11. Remain passionate
At 40, you may be too busy for many things, but it is essential that you remain physically intimate with one another. It is something you need to make time for. Researchers from Portugal found that among middle-aged adults, sexual satisfaction is linked to a higher quality relationship and to measures of personal well-being as well.
12. Work on your own coping skills
While you don’t have to deal with relationship difficulties alone, learning coping strategies can allow you and your partner to resolve conflicts in a stable, steady and predictable manner. Even if you’ve been together for an extended period of time, find strategies that work for both of you to substantially improve your relationship in a number of domains.
13. Work on your own self-esteem
Self-esteem isn’t all about the self. In addition to making you feel better about all things, it is also beneficial in a romantic relationship. Working on yourself if you want your relationship to thrive, be it going to the gym, or getting into therapy to work out some issues will benefit your relationship.
14. Learn to forgive
While it would be great if your partner never did anything to upset you, it’s highly unlikely. This is why forgiveness is crucial. In addition to releasing negative energy from your system, forgiveness has also been linked to overall relationship satisfaction, according to research published in the Journal of Family Psychology. Forgiveness from one partner leads both partners to work harder at making the relationship successful going forward.
15. Support your partner’s hobbies
Nobody likes it when their hobby is not taken seriously. Research published in Leisure Science found that marital satisfaction was significantly influenced by a partner’s support of their spouse’s ‘recreational role identity’. Making fun of what they enjoy is a big no-no. What may seem profound to one person may seem like the biggest, silliest waste of time to another.
16. Pay attention to your body and see the doctor when you need to
Your body goes through changes as you age. Some, if left unnoticed, may affect the way you treat your partner in response. Hearing loss if undiagnosed was found to negatively impact the well-being of both partners. This is just one example. Being on top of your health allows you to ensure that your partner doesn’t bear the brunt of a physical issue that you should have attended to.

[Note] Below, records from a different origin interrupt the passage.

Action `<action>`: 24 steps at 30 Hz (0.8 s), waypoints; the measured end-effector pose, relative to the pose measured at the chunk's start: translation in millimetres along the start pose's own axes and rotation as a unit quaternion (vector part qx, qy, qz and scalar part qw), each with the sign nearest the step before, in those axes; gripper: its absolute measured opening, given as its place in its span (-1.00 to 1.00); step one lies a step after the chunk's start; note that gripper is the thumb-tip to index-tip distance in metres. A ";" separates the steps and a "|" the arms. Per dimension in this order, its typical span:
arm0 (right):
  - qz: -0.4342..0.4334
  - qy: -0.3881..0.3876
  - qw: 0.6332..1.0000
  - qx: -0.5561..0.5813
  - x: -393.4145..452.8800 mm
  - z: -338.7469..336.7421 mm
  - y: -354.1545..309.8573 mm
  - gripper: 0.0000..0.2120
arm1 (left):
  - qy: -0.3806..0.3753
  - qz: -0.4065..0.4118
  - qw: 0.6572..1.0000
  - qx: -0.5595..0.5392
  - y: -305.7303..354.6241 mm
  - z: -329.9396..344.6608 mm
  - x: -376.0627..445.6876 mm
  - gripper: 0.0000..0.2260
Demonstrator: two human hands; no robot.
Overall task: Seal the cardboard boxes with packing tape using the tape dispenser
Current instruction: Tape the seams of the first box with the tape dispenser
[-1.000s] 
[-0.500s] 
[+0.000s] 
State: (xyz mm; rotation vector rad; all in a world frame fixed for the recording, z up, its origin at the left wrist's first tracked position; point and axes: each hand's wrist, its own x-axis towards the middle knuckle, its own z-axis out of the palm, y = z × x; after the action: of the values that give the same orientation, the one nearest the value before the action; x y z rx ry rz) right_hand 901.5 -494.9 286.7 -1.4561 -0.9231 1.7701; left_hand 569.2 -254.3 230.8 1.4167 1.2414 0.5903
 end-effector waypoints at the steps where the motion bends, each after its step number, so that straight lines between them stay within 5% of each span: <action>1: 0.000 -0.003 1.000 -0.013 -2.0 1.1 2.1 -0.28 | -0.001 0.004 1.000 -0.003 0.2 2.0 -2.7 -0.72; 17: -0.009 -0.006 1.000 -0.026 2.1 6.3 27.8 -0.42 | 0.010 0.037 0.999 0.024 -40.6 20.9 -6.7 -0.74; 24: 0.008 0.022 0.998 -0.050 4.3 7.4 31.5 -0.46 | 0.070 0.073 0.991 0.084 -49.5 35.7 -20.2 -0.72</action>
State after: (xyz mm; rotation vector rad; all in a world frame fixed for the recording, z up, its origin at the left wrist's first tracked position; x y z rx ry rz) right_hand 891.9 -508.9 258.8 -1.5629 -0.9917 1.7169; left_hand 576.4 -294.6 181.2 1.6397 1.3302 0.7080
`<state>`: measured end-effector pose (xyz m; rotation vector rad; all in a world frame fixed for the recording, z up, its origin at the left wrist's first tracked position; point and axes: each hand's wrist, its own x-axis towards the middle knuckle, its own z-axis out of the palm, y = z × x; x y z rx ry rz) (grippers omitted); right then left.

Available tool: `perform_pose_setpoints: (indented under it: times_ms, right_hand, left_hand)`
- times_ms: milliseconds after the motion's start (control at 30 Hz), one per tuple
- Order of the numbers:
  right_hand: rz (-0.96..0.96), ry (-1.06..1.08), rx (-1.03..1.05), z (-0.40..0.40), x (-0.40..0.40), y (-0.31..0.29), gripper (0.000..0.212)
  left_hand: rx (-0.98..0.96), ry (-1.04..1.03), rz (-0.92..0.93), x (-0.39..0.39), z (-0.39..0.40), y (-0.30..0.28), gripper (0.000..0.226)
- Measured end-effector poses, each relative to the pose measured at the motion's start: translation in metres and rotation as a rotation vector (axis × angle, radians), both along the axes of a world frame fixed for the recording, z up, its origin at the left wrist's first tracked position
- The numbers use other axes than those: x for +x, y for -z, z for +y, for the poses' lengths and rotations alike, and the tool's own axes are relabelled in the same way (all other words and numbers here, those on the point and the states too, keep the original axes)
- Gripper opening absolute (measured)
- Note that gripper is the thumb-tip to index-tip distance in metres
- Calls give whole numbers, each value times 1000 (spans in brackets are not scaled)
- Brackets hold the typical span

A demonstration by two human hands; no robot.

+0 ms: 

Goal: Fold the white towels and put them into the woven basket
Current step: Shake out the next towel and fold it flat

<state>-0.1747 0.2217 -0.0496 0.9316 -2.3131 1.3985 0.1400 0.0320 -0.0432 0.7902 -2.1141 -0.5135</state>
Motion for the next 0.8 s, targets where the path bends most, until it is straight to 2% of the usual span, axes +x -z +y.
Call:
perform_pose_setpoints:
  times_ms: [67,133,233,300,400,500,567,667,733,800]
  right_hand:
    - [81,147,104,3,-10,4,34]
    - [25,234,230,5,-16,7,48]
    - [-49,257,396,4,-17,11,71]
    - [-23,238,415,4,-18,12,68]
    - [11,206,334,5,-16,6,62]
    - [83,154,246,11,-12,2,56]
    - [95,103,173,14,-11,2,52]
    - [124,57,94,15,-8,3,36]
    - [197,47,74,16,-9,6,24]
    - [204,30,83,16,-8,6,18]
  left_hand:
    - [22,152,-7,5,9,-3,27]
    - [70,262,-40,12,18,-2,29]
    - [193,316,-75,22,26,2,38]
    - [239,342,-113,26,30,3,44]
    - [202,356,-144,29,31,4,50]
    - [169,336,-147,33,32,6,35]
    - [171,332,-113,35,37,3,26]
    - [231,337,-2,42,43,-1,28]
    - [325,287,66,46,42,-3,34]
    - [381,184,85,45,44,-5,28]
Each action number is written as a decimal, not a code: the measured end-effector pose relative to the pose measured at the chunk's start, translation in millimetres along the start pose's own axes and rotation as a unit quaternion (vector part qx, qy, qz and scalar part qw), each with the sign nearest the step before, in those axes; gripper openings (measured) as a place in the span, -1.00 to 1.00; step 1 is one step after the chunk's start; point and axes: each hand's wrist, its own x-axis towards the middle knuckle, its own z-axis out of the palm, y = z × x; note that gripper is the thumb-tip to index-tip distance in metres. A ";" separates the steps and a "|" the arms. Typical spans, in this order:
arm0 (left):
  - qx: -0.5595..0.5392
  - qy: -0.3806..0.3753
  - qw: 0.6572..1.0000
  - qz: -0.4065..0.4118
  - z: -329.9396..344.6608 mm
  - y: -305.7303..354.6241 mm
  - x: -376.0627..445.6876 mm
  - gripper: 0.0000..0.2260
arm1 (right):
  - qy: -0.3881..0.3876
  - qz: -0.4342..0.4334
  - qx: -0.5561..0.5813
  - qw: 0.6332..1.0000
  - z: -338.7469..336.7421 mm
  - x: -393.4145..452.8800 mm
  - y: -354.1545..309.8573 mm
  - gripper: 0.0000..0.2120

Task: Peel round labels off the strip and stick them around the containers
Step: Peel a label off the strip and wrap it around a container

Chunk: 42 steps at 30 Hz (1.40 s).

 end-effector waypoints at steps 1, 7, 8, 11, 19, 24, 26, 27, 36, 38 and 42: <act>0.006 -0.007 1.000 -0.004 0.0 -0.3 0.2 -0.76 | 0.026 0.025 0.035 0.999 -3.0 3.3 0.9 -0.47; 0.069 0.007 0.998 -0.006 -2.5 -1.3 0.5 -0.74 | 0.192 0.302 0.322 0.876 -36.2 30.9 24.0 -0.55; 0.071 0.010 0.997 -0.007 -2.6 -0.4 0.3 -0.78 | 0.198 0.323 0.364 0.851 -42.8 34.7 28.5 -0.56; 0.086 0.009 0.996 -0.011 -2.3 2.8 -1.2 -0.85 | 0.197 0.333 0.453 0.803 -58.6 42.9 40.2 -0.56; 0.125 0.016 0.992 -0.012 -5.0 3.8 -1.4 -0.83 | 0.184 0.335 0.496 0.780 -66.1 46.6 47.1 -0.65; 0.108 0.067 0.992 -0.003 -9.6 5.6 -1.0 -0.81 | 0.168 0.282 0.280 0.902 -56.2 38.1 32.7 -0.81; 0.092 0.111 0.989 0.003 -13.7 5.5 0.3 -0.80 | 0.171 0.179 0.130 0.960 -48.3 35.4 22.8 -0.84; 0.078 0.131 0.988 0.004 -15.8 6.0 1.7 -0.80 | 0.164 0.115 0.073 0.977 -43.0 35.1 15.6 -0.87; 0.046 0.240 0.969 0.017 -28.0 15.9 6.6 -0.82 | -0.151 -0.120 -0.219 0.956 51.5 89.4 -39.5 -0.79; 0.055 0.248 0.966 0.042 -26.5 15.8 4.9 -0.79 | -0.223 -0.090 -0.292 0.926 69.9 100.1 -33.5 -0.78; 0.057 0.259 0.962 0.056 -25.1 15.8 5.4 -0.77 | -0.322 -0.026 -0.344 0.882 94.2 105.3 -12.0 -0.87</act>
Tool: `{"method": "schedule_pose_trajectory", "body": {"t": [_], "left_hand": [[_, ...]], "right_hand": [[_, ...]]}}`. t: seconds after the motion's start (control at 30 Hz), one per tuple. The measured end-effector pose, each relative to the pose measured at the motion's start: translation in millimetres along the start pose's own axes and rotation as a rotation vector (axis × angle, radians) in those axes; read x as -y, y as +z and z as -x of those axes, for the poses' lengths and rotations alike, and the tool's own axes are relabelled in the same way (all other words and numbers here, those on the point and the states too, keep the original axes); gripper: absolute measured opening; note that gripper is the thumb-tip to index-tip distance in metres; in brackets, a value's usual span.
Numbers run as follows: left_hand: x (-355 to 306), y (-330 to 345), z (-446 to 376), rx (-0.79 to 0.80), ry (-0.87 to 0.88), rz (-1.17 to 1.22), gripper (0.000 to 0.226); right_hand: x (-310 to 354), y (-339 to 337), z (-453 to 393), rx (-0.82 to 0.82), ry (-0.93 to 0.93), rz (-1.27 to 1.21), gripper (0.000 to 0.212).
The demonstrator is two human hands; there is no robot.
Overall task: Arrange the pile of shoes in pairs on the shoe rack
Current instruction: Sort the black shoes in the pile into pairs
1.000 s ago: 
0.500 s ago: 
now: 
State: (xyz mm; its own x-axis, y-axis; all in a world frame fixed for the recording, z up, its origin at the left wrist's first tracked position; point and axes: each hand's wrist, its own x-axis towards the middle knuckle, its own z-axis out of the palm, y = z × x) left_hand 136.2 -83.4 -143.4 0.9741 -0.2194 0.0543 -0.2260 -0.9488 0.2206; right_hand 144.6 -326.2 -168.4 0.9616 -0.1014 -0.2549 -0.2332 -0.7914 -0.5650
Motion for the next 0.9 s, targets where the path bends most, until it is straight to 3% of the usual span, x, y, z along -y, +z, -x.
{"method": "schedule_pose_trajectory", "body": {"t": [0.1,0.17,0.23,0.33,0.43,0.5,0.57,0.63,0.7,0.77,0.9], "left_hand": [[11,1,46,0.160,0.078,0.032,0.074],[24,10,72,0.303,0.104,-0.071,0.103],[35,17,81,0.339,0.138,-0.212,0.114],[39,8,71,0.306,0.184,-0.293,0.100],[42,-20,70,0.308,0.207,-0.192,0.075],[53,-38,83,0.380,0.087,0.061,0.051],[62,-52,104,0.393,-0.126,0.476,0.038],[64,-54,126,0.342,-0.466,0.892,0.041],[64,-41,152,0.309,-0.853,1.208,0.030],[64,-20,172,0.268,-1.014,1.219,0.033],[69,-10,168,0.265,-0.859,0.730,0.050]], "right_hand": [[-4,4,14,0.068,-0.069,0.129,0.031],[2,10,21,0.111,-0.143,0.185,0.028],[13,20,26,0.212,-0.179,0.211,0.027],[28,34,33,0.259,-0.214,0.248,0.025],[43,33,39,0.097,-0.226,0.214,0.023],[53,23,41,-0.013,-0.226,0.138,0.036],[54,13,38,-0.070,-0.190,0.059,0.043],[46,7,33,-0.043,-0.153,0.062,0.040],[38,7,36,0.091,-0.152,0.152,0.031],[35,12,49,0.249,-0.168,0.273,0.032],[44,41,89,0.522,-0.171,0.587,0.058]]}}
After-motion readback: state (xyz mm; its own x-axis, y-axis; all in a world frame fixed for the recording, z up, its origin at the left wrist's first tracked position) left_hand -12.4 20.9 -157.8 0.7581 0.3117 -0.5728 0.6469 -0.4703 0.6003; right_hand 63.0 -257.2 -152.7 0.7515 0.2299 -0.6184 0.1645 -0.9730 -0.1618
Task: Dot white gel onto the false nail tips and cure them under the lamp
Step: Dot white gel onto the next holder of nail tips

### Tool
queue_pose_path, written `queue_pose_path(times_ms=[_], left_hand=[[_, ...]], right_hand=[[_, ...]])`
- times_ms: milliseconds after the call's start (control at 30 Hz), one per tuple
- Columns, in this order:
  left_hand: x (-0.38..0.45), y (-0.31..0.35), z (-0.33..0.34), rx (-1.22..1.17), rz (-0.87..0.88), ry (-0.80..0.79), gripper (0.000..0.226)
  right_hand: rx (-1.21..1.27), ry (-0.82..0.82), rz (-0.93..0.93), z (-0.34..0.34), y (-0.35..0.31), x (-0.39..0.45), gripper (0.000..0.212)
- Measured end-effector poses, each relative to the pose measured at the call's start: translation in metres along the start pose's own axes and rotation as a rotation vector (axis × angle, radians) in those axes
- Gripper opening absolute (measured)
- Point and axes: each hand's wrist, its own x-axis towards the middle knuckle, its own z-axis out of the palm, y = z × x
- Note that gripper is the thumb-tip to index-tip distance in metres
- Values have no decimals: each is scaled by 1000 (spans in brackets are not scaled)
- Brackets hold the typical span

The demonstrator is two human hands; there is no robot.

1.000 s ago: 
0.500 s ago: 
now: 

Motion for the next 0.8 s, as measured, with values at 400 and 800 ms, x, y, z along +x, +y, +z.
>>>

17. Listen to your partner’s work problems
Work can become especially grueling after 40 – this is a time when your partner’s expertise is in high demand. Work overload has been shown to negatively affect relationships, but the support of your spouse can help moderate these effects.
18. Try behavioral couples therapy
BCT is a form of couples therapy based on social learning and behavioral analysis. By analyzing specific action, and working to reform them, it can help participants lead healthier lives. It is also very effective.
19. Show your romantic side
Romance doesn’t necessarily fade from a relationship as time goes by. It changes. Romantic love without the obsession component of early-stage romantic love can exist in long-term marriages. This type of romance is associated with marital satisfaction, well-being, and high self-esteem. So, light some candles, buy some scented oils and connect with your romantic side.
20. Be conscientious
A good partnership is a lot like alchemy – the result is brilliant and beautiful, but the process remains murky and a little understood. According to a study conducted in 2017, the key to maintaining that magic may be simpler than you’d imagine. Conscientiousness is the trait most broadly associated with marital satisfaction of long-term couples. It doesn’t come easy though as it requires mindfulness and focus.